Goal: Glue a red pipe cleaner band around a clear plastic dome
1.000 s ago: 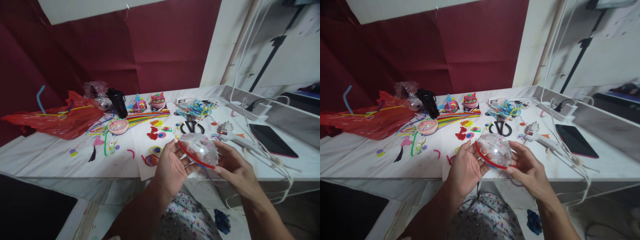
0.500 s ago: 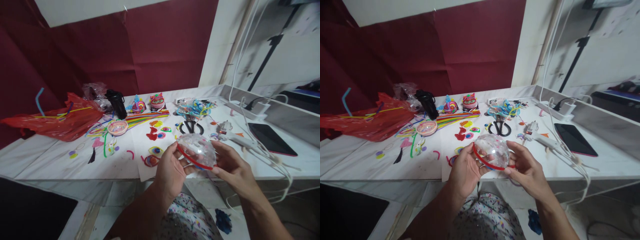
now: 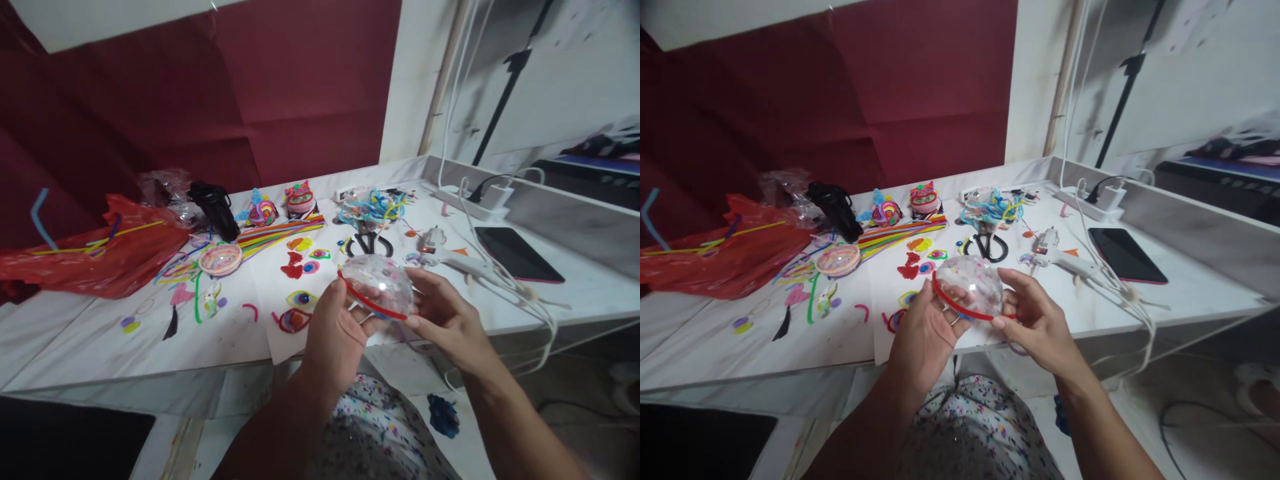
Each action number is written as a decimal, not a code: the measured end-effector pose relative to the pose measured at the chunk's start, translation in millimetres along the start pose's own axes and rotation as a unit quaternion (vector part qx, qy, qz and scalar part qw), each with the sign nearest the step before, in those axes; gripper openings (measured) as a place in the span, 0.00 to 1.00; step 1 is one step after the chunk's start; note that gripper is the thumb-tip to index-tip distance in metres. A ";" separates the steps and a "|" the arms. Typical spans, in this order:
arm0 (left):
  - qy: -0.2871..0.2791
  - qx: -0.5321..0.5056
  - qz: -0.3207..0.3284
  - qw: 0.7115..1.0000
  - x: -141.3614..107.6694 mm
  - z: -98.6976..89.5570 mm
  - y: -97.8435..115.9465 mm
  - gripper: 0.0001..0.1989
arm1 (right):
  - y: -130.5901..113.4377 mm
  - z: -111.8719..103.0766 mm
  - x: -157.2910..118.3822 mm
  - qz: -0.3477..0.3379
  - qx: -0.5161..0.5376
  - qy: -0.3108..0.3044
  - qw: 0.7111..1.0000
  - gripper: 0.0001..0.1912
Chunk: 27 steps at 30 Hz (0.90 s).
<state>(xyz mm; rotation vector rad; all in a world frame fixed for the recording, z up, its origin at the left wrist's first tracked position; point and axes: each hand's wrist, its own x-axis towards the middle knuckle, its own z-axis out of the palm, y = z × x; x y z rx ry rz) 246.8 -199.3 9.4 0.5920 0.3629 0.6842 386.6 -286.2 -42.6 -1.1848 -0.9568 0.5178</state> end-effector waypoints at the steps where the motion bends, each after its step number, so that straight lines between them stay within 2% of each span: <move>1: -0.018 0.019 0.019 0.999 -0.9 -1.1 -1.9 0.08 | 1.7 0.2 0.8 -0.007 -0.004 0.004 1.000 0.27; 4: -0.049 0.068 0.069 0.994 -2.9 -3.4 -6.9 0.08 | 7.1 0.0 3.2 -0.034 -0.002 -0.002 0.999 0.28; 7: -0.058 0.113 0.096 0.987 -3.0 -3.7 -11.4 0.08 | 9.4 -0.4 4.8 -0.040 -0.003 -0.019 0.999 0.29; 13: -0.028 0.162 0.136 0.977 1.6 -5.2 -23.0 0.16 | 2.1 2.0 4.7 -0.035 -0.018 -0.028 0.999 0.28; 18: 0.000 0.177 0.165 0.970 6.3 -8.4 -28.4 0.13 | -2.1 1.6 5.7 -0.045 -0.065 -0.029 0.996 0.28; 22: 0.021 0.173 0.172 0.970 7.7 -8.6 -26.4 0.11 | -8.2 -5.7 7.7 -0.064 -0.167 -0.047 0.983 0.29; 27: 0.035 0.177 0.182 0.967 9.3 -9.5 -24.7 0.11 | -24.7 -15.8 10.1 -0.137 -0.327 -0.031 0.935 0.25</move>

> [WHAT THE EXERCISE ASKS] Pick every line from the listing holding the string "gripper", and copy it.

> [FINISHED TASK]
Each action number is written as a decimal, not a code: the measured end-effector pose relative to the pose measured at the chunk's start, translation in millimetres along the start pose's own axes and rotation as a unit quaternion (vector part qx, qy, qz and scalar part qw), each with the sign nearest the step before, in those axes; gripper openings (measured) as a place in the span, 0.00 to 1.00; step 1 is one step after the chunk's start; note that gripper is the thumb-tip to index-tip distance in metres. A ";" separates the steps and a "|" the arms. Typical spans, in this order:
  - gripper: 0.0001..0.1989
  - gripper: 0.0001..0.1912

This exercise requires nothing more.